229, Prosa

Das, was im bürgerlich-sozialen Wirklichkeitsprozess täglich tausendfach ausgespuckt wird, soll in der Prosa einer Beschreibung von Schicksal X Y ein Ausnahmefall sein. Etwas außerordentlich Unterhaltsames. Was im bürgerlichen Drama als individueller Extremfall in der Gesellschaft offeriert wird, ist wenigstens simultane Allgemeinheit, ist offenkundig zum Einzelfall verheimlicht: im individuellen Körper sanktioniert. Woyzeck schreit, Lenz atmet für uns. Die schicksalshaften Extreme einzelner Protagonisten sind die Gliedmaßen Ketten und Räder des gesellschaftlichen Körpers. Es ist das Individuum, das die Gesellschaft kaum aushält – es ist verbannt in die Literatur. – Nahrung für ästhetische Kompromisse.

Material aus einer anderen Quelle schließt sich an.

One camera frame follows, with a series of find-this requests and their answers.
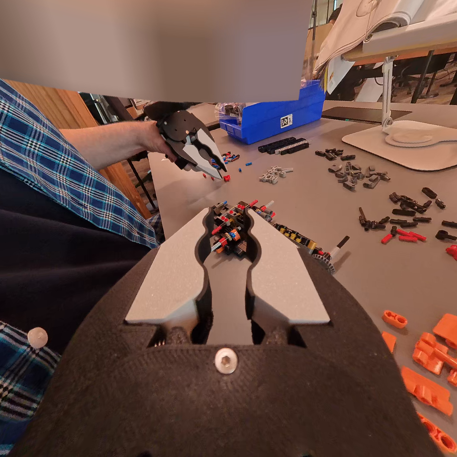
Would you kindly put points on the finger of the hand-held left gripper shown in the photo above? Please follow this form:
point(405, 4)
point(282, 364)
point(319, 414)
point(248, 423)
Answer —
point(207, 142)
point(198, 159)

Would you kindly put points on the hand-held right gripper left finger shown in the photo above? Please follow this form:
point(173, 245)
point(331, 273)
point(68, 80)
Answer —
point(167, 285)

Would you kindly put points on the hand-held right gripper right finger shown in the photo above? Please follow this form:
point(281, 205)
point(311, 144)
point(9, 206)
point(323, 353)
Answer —
point(285, 285)

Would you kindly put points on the partly built lego vehicle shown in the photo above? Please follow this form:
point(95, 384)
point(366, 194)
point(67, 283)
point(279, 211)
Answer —
point(228, 228)

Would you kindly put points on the person's left forearm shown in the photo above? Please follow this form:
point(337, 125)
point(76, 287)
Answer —
point(103, 144)

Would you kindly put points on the pile of mixed lego pins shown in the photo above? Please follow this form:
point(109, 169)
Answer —
point(230, 157)

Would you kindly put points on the cluster of light grey lego pieces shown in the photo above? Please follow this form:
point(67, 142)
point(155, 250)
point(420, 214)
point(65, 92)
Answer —
point(273, 175)

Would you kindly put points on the stack of black lego beams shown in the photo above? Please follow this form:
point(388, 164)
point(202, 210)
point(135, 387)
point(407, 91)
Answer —
point(284, 145)

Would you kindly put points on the long red lego pin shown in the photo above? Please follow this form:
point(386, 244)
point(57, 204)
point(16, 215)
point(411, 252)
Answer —
point(386, 239)
point(405, 232)
point(414, 238)

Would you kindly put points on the pile of dark grey lego pieces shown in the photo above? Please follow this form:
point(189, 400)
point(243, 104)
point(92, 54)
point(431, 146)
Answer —
point(357, 176)

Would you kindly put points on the scatter of black lego pieces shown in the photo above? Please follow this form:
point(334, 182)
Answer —
point(407, 205)

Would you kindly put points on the group of orange lego pieces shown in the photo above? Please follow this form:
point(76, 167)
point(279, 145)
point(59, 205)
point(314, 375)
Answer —
point(428, 357)

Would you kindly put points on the red lego piece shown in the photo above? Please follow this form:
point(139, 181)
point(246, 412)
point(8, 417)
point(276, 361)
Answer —
point(452, 251)

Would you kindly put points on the person's left hand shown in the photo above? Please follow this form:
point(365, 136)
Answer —
point(155, 139)

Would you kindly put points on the clear plastic parts bag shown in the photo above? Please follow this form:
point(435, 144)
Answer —
point(230, 110)

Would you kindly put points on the blue storage bin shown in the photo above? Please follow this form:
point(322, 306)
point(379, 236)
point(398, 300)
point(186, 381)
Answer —
point(260, 121)

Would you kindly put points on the dark navy garment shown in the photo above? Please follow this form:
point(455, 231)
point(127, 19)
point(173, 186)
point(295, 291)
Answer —
point(53, 267)

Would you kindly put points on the blue plaid shirt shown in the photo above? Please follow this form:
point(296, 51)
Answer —
point(35, 142)

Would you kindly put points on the black flat pad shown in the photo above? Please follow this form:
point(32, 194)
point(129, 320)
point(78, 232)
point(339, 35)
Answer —
point(357, 115)

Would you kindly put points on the white book stand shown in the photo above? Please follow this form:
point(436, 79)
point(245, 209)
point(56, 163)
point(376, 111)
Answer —
point(410, 150)

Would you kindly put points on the open instruction booklet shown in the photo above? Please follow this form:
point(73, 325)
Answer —
point(357, 28)

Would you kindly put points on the background wooden desk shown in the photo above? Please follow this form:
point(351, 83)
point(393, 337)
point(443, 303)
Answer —
point(428, 56)

Wie die funktionalisierte Reproduktion des Individualismus als saisonal modische wie thematische Wiederkehr einem geschäftlichen Interesse folgt, so kennzeichnet das Kopieren, Vervielfältigen, also dessen Verallgemeinerung andererseits seine Verweigerung. In die errungene Beliebigkeit abgeschoben, bricht der reproduzierte Individualismus, das uniform gemachte Individuum unter dem über ihm ausgeheckten Zielgruppengefängnis, seinen Zuschreibungen ins Nichts zurück. Aus der unerhörten Begebenheit eines Einzelschicksals folgt die Beschreibung der Schwierigkeiten, es zu beschreiben. Die Beschreibungsschwierigkeiten füttern das Bedürfnis nach einer (nur) beschreibenden Haltung: es entsteht eine vielfältige Prosa spekulativer biografischer Erlebnisse, um mit Beschreibungsakten Wirklichkeit zu entwerfen oder im Zustand des Schreibens zu installieren. Was sonst, können wir tun?